This course is designed to help you develop the skill necessary to perform ETL operations in Databricks, build unsupervised anomaly detection models, learn MLOPS, perform CI/CD operations in databricks and Deploy machine learning models into production.
Big Data engineering:
Big data engineers interact with massive data processing systems and databases in large-scale computing environments. Big data engineers provide organizations with analyses that help them assess their performance, identify market demographics, and predict upcoming changes and market trends.
Azure Databricks:
Azure Databricks is a data analytics platform optimized for the Microsoft Azure cloud services platform. Azure Databricks offers three environments for developing data intensive applications: Databricks SQL, Databricks Data Science & Engineering, and Databricks Machine Learning.
Anomlay detection:
Anomaly detection (aka outlier analysis) is a step in data mining that identifies data points, events, and/or observations that deviate from a dataset’s normal behavior. Anomalous data can indicate critical incidents, such as a technical glitch, or potential opportunities, for instance a change in consumer behavior. Machine learning is progressively being used to automate anomaly detection.
Data Lake House:
A data lakehouse is a data solution concept that combines elements of the data warehouse with those of the data lake. Data lakehouses implement data warehouses' data structures and management features for data lakes, which are typically more cost-effective for data storage .
Explainable AI:
Explainable AI is artificial intelligence in which the results of the solution can be understood by humans. It contrasts with the concept of the "black box" in machine learning where even its designers cannot explain why an AI arrived at a specific decision.

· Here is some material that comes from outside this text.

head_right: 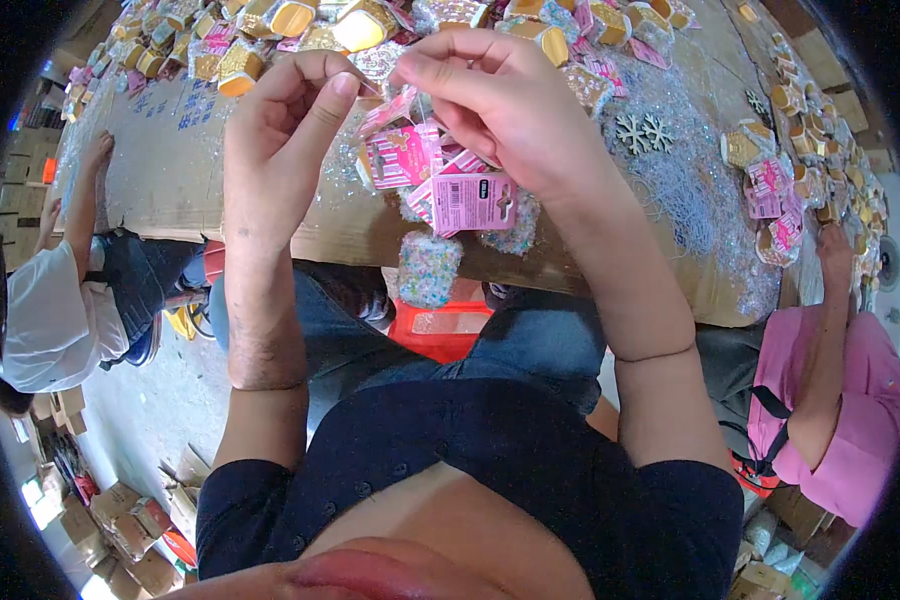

Spark structured streaming:
Structured Streaming is a scalable and fault-tolerant stream processing engine built on the Spark SQL engine. .In short, Structured Streaming provides fast, scalable, fault-tolerant, end-to-end exactly-once stream processing without the user having to reason about streaming.
CI/CD Operation :
CI and CD stand for continuous integration and continuous delivery/continuous deployment. In very simple terms, CI is a modern software development practice in which incremental code changes are made frequently and reliably.